-- Extracted information follows --
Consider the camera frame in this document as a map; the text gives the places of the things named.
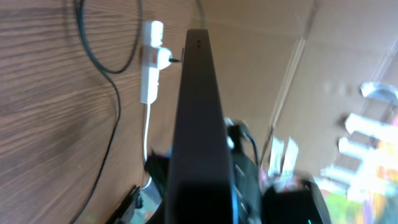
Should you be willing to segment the Galaxy S24+ smartphone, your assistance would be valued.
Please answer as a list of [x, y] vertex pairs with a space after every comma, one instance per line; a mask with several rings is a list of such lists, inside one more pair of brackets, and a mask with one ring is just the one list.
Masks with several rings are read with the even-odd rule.
[[237, 223], [234, 175], [206, 29], [187, 31], [169, 164], [166, 223]]

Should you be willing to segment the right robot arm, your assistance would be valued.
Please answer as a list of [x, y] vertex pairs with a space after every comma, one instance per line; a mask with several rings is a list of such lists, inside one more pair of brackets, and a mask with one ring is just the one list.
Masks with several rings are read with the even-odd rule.
[[145, 164], [163, 197], [149, 223], [330, 223], [312, 178], [260, 185], [257, 165], [242, 150], [244, 132], [221, 114], [178, 115], [177, 155], [152, 154]]
-- Extracted information concluded --
- **Aim of the exercise**: An exact copy of all entries is needed, with no pictures in it.

- **Task response**:
Consider the camera frame in this document as a map; the text gives the places of the things named.
Should you be willing to segment the Galaxy S24+ smartphone, your assistance would be valued.
Please answer as a list of [x, y] vertex pairs with a space after every comma, one instance per line; a mask with several rings is a list of such lists, inside one more pair of brackets, and a mask with one ring is just the one list.
Masks with several rings are read with the even-odd rule.
[[237, 223], [234, 175], [206, 29], [187, 31], [169, 164], [166, 223]]

Should you be willing to segment the right robot arm, your assistance would be valued.
Please answer as a list of [x, y] vertex pairs with a space after every comma, one instance per line; a mask with several rings is a list of such lists, inside one more pair of brackets, and a mask with one ring is just the one list.
Masks with several rings are read with the even-odd rule.
[[145, 164], [163, 197], [149, 223], [330, 223], [312, 178], [260, 185], [257, 165], [242, 150], [244, 132], [221, 114], [178, 115], [177, 155], [152, 154]]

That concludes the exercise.